Read the story here.

—Annette Cary, Tri-City Herald (Kennewick, Wash.)

COVID-19 surge pummels Hawaii and its native population

Hawaii was once seen as a beacon of safety during the pandemic because of stringent travel and quarantine restrictions and overall vaccine acceptance that made it one of the most inoculated states in the country.

But the highly contagious delta variant exploited weaknesses as residents let down their guard and attended family gatherings after months of restrictions and vaccine hesitancy lingered in some Hawaiian communities.

Now, the governor is urging tourists to stay away and residents to limit travel, and leaders are re-imposing caps on sizes of social gatherings. And in an effort to address vaccine hesitancy, a group of businesses and nonprofits launched a public service campaign Thursday aimed at Native Hawaiians, many of whom harbor a deep distrust of the government dating back to the U.S.-supported overthrow of the monarchy in 1893.

Read the story here.

—Jennifer Sinco Kelleher, The Associated Press

Facing its worst virus surge, Oregon adopts nation’s toughest restrictions

Facing a 990% increase in coronavirus hospitalizations since July 9, Oregon leaders have deployed the National Guard to hospitals, dispatched crisis teams to the hardest-hit regions of the state and ordered educators and health care workers to get vaccinated or lose their jobs.

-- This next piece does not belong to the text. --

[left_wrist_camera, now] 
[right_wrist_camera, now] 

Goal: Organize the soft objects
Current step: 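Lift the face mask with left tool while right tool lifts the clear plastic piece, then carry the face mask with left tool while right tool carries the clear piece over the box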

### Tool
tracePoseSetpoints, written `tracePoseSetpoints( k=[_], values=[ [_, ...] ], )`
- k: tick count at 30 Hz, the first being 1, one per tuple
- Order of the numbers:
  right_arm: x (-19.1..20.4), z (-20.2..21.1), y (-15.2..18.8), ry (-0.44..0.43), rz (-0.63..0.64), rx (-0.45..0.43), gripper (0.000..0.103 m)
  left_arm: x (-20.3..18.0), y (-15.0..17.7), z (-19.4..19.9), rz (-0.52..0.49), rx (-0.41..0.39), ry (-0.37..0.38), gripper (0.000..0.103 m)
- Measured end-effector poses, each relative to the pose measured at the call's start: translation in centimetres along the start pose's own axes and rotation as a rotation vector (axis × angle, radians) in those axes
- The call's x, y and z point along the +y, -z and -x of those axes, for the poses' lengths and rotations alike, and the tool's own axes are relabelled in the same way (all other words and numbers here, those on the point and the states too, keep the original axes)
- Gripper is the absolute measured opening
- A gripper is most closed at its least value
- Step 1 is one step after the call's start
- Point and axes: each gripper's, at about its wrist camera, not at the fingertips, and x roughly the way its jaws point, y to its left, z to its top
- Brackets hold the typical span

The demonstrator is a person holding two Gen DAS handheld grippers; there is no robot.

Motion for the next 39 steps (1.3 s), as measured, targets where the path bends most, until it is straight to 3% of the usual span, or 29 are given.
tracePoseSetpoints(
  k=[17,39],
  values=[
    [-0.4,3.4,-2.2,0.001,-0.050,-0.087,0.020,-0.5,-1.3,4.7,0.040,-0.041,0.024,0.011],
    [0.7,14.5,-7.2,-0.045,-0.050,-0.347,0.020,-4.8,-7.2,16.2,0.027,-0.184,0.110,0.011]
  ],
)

Now, in her latest mandate that will take effect Friday, Gov. Kate Brown has gone beyond what any other state has done in battling the summer surge, requiring that both vaccinated and unvaccinated people wear masks when gathering closely in public, even when outdoors. She said more restrictions might be needed as the coming days unfold and the state tries to keep in-person schooling on track.

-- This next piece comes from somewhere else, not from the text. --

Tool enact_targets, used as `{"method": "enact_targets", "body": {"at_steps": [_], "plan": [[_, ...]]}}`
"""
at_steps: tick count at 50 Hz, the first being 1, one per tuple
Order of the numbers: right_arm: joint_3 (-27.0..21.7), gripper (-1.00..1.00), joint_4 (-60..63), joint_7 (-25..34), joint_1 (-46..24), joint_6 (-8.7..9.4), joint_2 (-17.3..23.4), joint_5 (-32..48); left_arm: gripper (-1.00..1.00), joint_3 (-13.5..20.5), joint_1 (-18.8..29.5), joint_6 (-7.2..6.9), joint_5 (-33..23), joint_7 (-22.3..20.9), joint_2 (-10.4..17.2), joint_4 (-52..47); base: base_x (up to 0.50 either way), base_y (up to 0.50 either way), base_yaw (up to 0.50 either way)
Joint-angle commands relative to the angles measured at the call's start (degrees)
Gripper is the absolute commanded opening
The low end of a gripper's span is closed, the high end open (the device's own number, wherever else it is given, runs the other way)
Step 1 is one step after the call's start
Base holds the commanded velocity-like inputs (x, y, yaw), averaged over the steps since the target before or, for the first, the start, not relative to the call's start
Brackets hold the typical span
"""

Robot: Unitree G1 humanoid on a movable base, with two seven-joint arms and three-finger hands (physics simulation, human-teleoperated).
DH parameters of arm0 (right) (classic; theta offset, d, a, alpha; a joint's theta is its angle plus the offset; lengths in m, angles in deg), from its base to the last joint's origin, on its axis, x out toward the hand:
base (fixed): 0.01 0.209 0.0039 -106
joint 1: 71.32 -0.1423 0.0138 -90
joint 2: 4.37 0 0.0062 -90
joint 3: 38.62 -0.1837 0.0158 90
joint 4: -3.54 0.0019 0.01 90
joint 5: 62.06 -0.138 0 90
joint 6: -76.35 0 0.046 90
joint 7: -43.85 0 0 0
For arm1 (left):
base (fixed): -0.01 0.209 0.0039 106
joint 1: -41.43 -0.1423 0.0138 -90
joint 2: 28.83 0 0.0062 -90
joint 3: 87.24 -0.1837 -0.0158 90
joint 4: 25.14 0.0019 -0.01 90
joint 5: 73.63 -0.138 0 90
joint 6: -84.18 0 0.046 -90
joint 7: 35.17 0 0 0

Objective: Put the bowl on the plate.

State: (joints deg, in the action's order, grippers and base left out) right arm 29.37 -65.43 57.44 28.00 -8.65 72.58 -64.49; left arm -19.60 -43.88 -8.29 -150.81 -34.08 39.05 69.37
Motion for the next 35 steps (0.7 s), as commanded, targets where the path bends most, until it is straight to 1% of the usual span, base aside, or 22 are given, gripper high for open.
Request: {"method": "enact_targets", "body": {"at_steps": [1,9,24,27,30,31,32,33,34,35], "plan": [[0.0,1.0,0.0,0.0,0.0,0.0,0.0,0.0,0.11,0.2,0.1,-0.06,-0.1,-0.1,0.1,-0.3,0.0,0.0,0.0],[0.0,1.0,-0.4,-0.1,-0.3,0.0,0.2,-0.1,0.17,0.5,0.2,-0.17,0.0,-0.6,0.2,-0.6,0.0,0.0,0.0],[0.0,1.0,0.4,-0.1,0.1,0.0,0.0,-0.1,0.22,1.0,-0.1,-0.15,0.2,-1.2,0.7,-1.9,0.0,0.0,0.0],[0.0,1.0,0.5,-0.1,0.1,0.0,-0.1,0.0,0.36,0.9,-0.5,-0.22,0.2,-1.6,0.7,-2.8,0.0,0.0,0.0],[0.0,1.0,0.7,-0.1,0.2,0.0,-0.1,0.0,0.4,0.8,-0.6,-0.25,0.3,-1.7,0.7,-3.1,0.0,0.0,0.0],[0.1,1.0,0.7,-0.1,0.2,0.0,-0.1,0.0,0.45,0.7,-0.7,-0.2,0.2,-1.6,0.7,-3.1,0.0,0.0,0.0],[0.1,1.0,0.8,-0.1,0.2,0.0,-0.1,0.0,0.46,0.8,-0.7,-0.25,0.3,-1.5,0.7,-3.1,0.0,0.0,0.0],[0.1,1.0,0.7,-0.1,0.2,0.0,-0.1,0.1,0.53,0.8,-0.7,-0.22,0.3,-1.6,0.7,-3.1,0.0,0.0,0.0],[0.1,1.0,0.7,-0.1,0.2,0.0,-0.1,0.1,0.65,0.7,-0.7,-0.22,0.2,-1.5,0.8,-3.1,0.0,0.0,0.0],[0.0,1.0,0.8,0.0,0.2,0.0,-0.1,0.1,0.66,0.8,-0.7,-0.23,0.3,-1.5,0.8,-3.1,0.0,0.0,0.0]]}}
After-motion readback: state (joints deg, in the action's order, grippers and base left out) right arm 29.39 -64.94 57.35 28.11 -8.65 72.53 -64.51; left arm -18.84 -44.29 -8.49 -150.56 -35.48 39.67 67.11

Oregon’s aggressive approach in restoring pandemic mandates is a stark divergence from states in the South, where outbreaks have been even worse but where many governors have resisted mandates for masks and vaccinations. But with the arrival of the delta variant, Oregon has become one of a handful of states where cases and hospitalizations have escalated beyond even the records set during the worst part of the pandemic last year.

Last week, a coronavirus patient in Roseburg died while waiting for an ICU bed.

Read the story here.

—Mike Baker and Sergio Olmos, The New York Times

Catch up on the past 24 hours

Oregon, facing a 990% increase in coronavirus hospitalizations in less than two months, has adopted the nation’s toughest restrictions — with more rules possible in the days ahead. Track the virus on these maps.

Washington schools that violate mask and vaccine mandates risk losing funding under a new emergency rule. Nationwide, controversies about masking at school are intensifying: In Florida, one ER doctor offered $50 mask exemption letters for kids. Then his hospital found out.

Before you take an at-home coronavirus test, it’s important to know what kind you’re picking and what to do about the test results. Here’s a guide.

Pediatricians are getting besieged by parents who want vaccines for kids under 12. Among the reasons doctors say it’s important to wait for the federal go-ahead: The dosage is likely to be different from what older kids are getting.

Half of COVID-19 patients in a new study had lingering symptoms a year after falling ill.